*** Opening of Dataset entries ***

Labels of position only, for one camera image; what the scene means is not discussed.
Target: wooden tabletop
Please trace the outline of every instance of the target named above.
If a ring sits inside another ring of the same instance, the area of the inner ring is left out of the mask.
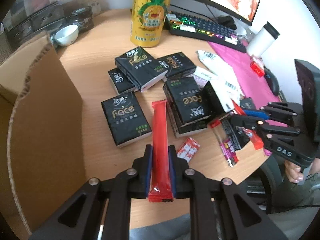
[[[94,18],[95,27],[82,33],[76,42],[59,51],[62,64],[81,94],[83,104],[83,149],[87,178],[101,180],[115,177],[130,168],[134,159],[143,156],[146,144],[152,144],[152,137],[118,149],[113,142],[110,129],[101,108],[101,102],[116,96],[108,76],[108,70],[115,68],[115,57],[135,47],[130,42],[130,11],[111,10]],[[158,58],[182,51],[196,65],[204,67],[196,51],[213,52],[206,41],[170,35],[163,31],[160,44],[147,48]],[[152,126],[152,101],[165,99],[160,81],[144,93],[136,96],[141,108]],[[168,142],[178,149],[186,138],[176,139],[168,123]],[[263,151],[255,151],[248,143],[237,152],[239,163],[230,168],[211,129],[194,135],[201,145],[190,162],[190,167],[206,177],[221,180],[231,178],[237,184],[251,175],[266,159]],[[132,200],[130,228],[160,223],[189,212],[188,200],[174,200],[172,203],[149,203],[148,200]]]

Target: keyboard
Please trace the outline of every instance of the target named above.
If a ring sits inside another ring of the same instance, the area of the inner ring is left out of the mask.
[[[166,24],[169,26],[169,32],[173,35],[211,41],[243,53],[247,52],[234,30],[216,22],[169,11],[166,17]]]

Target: black mouse
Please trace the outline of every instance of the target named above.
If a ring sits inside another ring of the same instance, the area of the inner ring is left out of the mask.
[[[270,69],[264,67],[264,78],[266,79],[268,86],[272,93],[277,97],[280,91],[279,82],[276,76],[270,71]]]

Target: yellow can
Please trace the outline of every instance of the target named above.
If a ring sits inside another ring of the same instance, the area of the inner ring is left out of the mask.
[[[160,41],[170,0],[133,0],[131,42],[153,47]]]

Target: white tumbler
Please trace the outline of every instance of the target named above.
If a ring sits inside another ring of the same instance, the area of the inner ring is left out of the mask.
[[[251,57],[261,57],[261,55],[278,38],[280,33],[269,23],[258,32],[247,47],[247,54]]]

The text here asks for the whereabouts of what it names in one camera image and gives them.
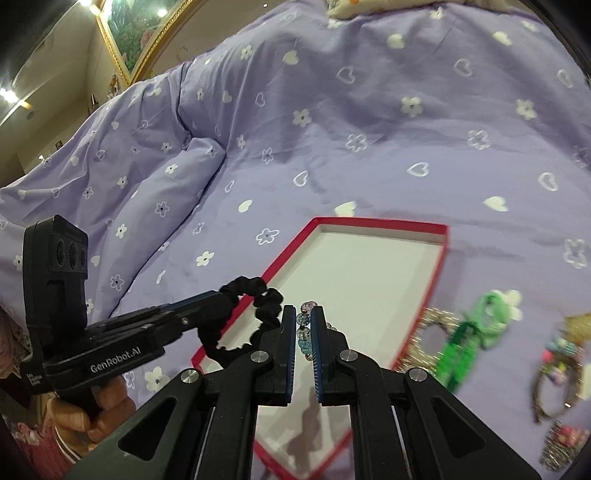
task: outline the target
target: ceiling light
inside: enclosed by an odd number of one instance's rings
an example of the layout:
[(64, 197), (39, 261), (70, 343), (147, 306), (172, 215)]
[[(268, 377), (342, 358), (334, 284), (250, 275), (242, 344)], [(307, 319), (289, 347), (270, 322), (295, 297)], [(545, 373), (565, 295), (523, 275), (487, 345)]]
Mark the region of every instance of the ceiling light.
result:
[(18, 102), (18, 97), (12, 90), (6, 91), (5, 89), (0, 89), (0, 96), (4, 98), (8, 103)]

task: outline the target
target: gold picture frame
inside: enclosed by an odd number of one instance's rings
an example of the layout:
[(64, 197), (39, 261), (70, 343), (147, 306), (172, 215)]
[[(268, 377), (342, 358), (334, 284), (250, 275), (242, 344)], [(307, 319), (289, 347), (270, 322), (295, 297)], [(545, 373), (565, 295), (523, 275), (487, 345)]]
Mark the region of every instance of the gold picture frame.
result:
[(129, 86), (148, 76), (168, 41), (207, 0), (98, 1), (100, 33), (119, 76)]

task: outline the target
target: purple blanket
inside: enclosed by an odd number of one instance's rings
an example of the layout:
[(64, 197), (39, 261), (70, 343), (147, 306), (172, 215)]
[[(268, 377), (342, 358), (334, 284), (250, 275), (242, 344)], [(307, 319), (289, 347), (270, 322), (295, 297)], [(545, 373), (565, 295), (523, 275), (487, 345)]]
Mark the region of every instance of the purple blanket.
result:
[[(92, 321), (258, 275), (338, 206), (445, 223), (433, 306), (515, 290), (523, 318), (459, 398), (554, 478), (530, 384), (563, 316), (590, 310), (589, 111), (583, 74), (535, 18), (443, 4), (340, 22), (323, 0), (290, 1), (133, 85), (0, 190), (0, 304), (24, 324), (24, 228), (56, 213), (89, 234)], [(186, 334), (126, 374), (132, 396), (144, 403), (198, 347)], [(590, 410), (564, 421), (589, 427)], [(349, 454), (326, 475), (353, 478)]]

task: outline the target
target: bead
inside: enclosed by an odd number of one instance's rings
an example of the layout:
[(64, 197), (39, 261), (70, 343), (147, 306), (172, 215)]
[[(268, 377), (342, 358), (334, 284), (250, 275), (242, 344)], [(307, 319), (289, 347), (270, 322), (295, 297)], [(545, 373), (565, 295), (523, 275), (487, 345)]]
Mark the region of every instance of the bead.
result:
[(548, 374), (548, 378), (554, 385), (561, 387), (566, 381), (566, 374), (559, 368), (554, 367)]
[(305, 327), (306, 325), (310, 324), (310, 315), (308, 315), (307, 313), (298, 313), (295, 319), (295, 322), (298, 325), (302, 325), (302, 327)]
[(552, 355), (552, 352), (550, 350), (544, 350), (544, 354), (542, 355), (542, 361), (545, 364), (549, 364), (550, 362), (552, 362), (552, 360), (554, 360), (554, 355)]
[(310, 329), (308, 327), (300, 327), (296, 330), (297, 337), (299, 340), (310, 339)]
[(318, 304), (314, 300), (306, 301), (301, 304), (300, 310), (302, 313), (310, 313), (313, 307), (317, 307)]

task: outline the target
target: black scrunchie
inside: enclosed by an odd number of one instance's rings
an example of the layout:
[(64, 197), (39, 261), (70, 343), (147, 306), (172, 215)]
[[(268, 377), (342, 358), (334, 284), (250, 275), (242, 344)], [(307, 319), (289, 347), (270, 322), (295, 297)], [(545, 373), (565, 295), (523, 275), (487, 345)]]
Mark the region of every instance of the black scrunchie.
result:
[(267, 288), (267, 284), (261, 277), (238, 277), (229, 284), (224, 285), (219, 291), (231, 299), (234, 307), (238, 305), (238, 301), (242, 295), (254, 297), (253, 305), (256, 308), (255, 317), (262, 322), (259, 328), (251, 335), (250, 343), (245, 343), (240, 348), (234, 348), (232, 350), (227, 350), (225, 347), (217, 347), (217, 343), (222, 338), (222, 330), (229, 318), (213, 322), (207, 327), (201, 327), (197, 330), (207, 356), (215, 360), (223, 368), (226, 368), (239, 356), (258, 350), (262, 334), (281, 325), (278, 316), (281, 313), (283, 296), (276, 289)]

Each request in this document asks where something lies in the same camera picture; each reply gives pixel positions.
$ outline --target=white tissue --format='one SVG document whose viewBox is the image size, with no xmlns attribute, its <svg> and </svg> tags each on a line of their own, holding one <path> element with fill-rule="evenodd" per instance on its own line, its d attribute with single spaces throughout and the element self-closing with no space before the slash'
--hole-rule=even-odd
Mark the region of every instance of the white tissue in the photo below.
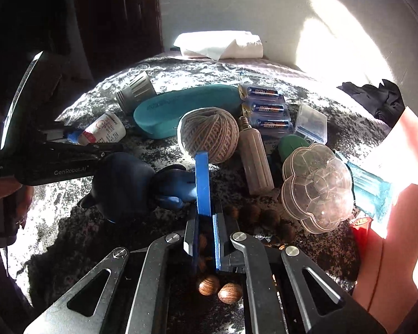
<svg viewBox="0 0 418 334">
<path fill-rule="evenodd" d="M 174 43 L 184 57 L 262 58 L 263 45 L 250 31 L 198 31 L 180 34 Z"/>
</svg>

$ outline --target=dark blue plush toy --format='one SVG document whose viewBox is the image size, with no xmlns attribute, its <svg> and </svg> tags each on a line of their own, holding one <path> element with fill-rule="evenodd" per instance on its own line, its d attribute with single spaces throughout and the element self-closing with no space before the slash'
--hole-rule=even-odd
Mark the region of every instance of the dark blue plush toy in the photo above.
<svg viewBox="0 0 418 334">
<path fill-rule="evenodd" d="M 147 163 L 118 152 L 105 158 L 93 177 L 91 191 L 78 205 L 96 206 L 114 223 L 132 221 L 160 206 L 177 210 L 196 200 L 195 173 L 176 164 L 155 173 Z"/>
</svg>

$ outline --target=clear plastic container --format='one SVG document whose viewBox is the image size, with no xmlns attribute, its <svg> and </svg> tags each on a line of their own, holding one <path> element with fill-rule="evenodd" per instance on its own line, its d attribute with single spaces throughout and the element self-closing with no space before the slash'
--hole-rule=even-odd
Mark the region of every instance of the clear plastic container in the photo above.
<svg viewBox="0 0 418 334">
<path fill-rule="evenodd" d="M 294 126 L 295 134 L 308 143 L 327 142 L 327 117 L 306 104 L 301 104 Z"/>
<path fill-rule="evenodd" d="M 240 82 L 250 85 L 266 86 L 273 87 L 275 79 L 269 75 L 251 73 L 247 71 L 242 71 L 239 74 Z"/>
<path fill-rule="evenodd" d="M 308 232 L 332 231 L 351 217 L 350 171 L 330 148 L 320 143 L 297 148 L 285 160 L 282 174 L 283 206 Z"/>
</svg>

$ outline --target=blue packaging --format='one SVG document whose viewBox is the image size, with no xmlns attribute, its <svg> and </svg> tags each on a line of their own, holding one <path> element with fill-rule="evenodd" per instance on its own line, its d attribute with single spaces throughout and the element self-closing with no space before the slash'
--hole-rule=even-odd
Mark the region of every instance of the blue packaging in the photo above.
<svg viewBox="0 0 418 334">
<path fill-rule="evenodd" d="M 238 86 L 239 94 L 242 100 L 251 102 L 256 101 L 267 101 L 271 104 L 285 104 L 285 99 L 283 95 L 279 93 L 278 90 L 272 87 L 264 87 L 258 85 L 251 85 L 246 83 L 241 83 Z"/>
<path fill-rule="evenodd" d="M 268 102 L 251 102 L 251 111 L 255 113 L 282 113 L 284 117 L 289 118 L 288 108 L 285 100 L 281 104 L 274 104 Z"/>
<path fill-rule="evenodd" d="M 279 141 L 282 137 L 289 134 L 294 134 L 294 126 L 291 122 L 288 122 L 286 128 L 257 128 L 262 136 L 263 146 L 265 147 L 266 154 L 271 154 L 279 145 Z"/>
<path fill-rule="evenodd" d="M 289 127 L 289 122 L 282 119 L 257 119 L 255 128 L 279 128 L 285 129 Z"/>
<path fill-rule="evenodd" d="M 334 153 L 350 170 L 356 207 L 382 226 L 387 227 L 394 191 L 393 185 L 351 163 L 340 152 L 335 150 Z"/>
</svg>

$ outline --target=human hand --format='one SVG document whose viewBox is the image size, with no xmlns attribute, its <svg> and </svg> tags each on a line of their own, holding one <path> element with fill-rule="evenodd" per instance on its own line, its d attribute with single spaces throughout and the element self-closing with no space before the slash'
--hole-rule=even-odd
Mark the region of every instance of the human hand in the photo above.
<svg viewBox="0 0 418 334">
<path fill-rule="evenodd" d="M 0 178 L 0 199 L 7 197 L 17 190 L 22 188 L 22 185 L 15 178 Z M 25 186 L 25 194 L 23 199 L 17 203 L 16 208 L 16 223 L 25 228 L 26 218 L 29 207 L 32 203 L 32 196 L 34 195 L 34 187 Z"/>
</svg>

*** Close of Dataset entries ***

Brief:
Only lines with the word "what" count here; copy every one from the records.

Reply:
Labels of position only, for one camera image; what the scene means is not discussed.
The text here asks for the whereabouts of what it names in one camera image and gives them.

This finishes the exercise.